Work instruction: Print the data exactly as written, line for line, and leave its pictures behind.
═════ Data block
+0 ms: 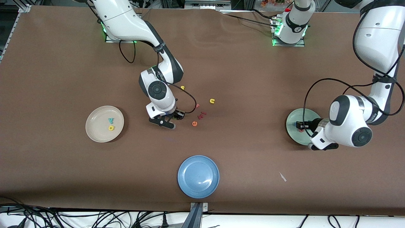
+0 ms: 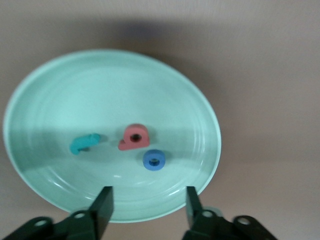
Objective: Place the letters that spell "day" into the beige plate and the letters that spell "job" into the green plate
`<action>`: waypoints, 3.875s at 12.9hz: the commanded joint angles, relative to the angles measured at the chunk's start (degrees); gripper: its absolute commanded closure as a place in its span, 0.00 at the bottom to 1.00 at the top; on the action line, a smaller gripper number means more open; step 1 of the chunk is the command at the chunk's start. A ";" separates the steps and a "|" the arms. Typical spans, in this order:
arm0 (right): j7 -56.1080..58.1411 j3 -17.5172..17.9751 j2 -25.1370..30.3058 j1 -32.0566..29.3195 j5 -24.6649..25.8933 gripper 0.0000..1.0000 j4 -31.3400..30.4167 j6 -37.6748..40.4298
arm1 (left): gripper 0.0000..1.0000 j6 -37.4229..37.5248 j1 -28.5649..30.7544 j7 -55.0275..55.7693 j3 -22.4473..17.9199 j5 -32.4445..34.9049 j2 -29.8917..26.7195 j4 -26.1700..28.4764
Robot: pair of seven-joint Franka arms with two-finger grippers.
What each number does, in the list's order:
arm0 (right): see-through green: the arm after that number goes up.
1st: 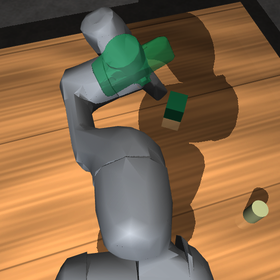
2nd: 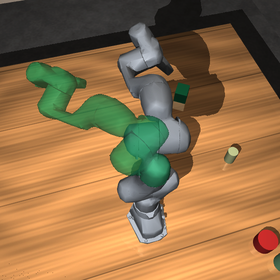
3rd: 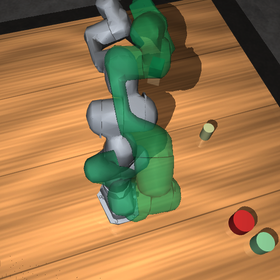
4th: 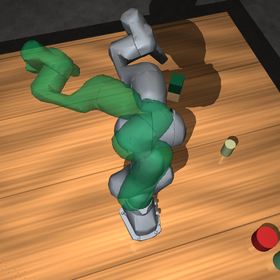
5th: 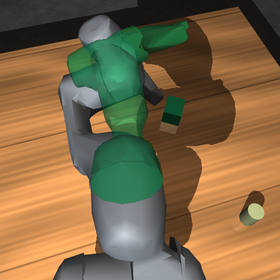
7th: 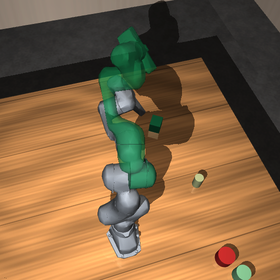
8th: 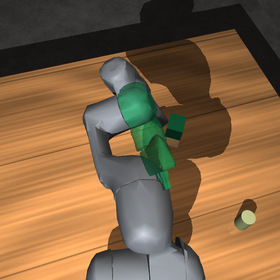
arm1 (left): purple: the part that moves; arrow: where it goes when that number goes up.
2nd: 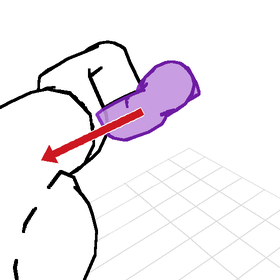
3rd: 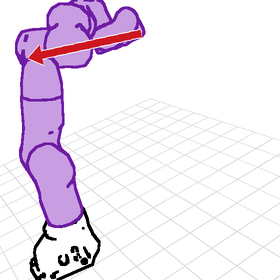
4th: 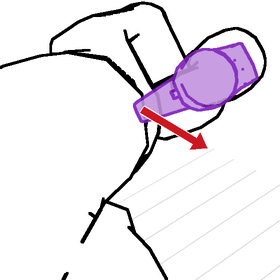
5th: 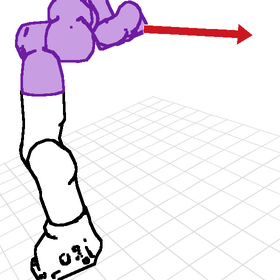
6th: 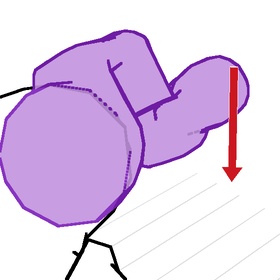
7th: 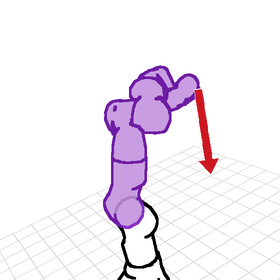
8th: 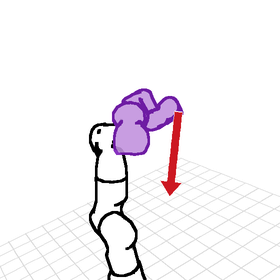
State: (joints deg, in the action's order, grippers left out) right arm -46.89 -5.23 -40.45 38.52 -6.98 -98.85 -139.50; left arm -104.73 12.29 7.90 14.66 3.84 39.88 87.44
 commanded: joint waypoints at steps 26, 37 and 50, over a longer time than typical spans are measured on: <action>49.15 -19.72 16.11 -2.66 -1.63 1.00 -12.41 11.36 | 0.00 4.71 0.02 -5.70 0.28 2.14 -15.18 -16.68; 56.40 -19.82 13.12 -8.55 -8.93 0.00 -9.01 12.73 | 0.00 6.57 -10.62 -6.31 -8.52 3.81 -20.54 -12.21; 35.30 -10.72 23.20 -8.44 -1.15 0.00 2.09 38.14 | 0.00 -2.05 -8.95 -5.52 -7.11 3.02 -26.43 -2.01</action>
State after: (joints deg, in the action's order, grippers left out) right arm -8.77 -21.89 -23.24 34.18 -12.73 -95.76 -104.95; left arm -106.04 2.90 2.87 7.44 7.02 14.47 84.45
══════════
Exercise result:
+0 ms: 
+0 ms: 
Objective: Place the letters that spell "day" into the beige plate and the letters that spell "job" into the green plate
`<action>`: waypoints, 3.875s at 12.9hz: the commanded joint angles, relative to the angles measured at the chunk's start (degrees); gripper: its absolute commanded closure as a place in its span, 0.00 at the bottom to 1.00 at the top; on the action line, a smaller gripper number means more open; step 1 of the chunk is the command at the chunk's start. A ";" separates the steps and a "|" the arms. Typical spans, in this order:
arm0 (right): j7 -56.1080..58.1411 j3 -17.5172..17.9751 j2 -25.1370..30.3058 j1 -32.0566..29.3195 j5 -24.6649..25.8933 gripper 0.0000..1.0000 j4 -31.3400..30.4167 j6 -37.6748..40.4298
arm1 (left): gripper 0.0000..1.0000 j6 -37.4229..37.5248 j1 -28.5649..30.7544 j7 -55.0275..55.7693 j3 -22.4473..17.9199 j5 -32.4445..34.9049 j2 -29.8917..26.7195 j4 -26.1700..28.4764
Robot: pair of seven-joint Franka arms with two-finger grippers.
What each number does, in the list's order:
arm0 (right): see-through green: the arm after that number goes up.
1st: 
2nd: 
3rd: 
4th: 
5th: 
7th: 
8th: 
arm1 (left): purple: the part that moves; arrow: where it goes when that number goes up.
2nd: 
3rd: 
4th: 
5th: 
6th: 
7th: 
8th: 
State: (joints deg, in the action's order, grippers left out) right arm -46.89 -5.23 -40.45 38.52 -6.98 -98.85 -139.50; left arm -104.73 12.29 7.90 14.66 3.84 39.88 87.44
 commanded: joint waypoints at steps 26, 37 and 50, over a longer time than typical spans are measured on: <action>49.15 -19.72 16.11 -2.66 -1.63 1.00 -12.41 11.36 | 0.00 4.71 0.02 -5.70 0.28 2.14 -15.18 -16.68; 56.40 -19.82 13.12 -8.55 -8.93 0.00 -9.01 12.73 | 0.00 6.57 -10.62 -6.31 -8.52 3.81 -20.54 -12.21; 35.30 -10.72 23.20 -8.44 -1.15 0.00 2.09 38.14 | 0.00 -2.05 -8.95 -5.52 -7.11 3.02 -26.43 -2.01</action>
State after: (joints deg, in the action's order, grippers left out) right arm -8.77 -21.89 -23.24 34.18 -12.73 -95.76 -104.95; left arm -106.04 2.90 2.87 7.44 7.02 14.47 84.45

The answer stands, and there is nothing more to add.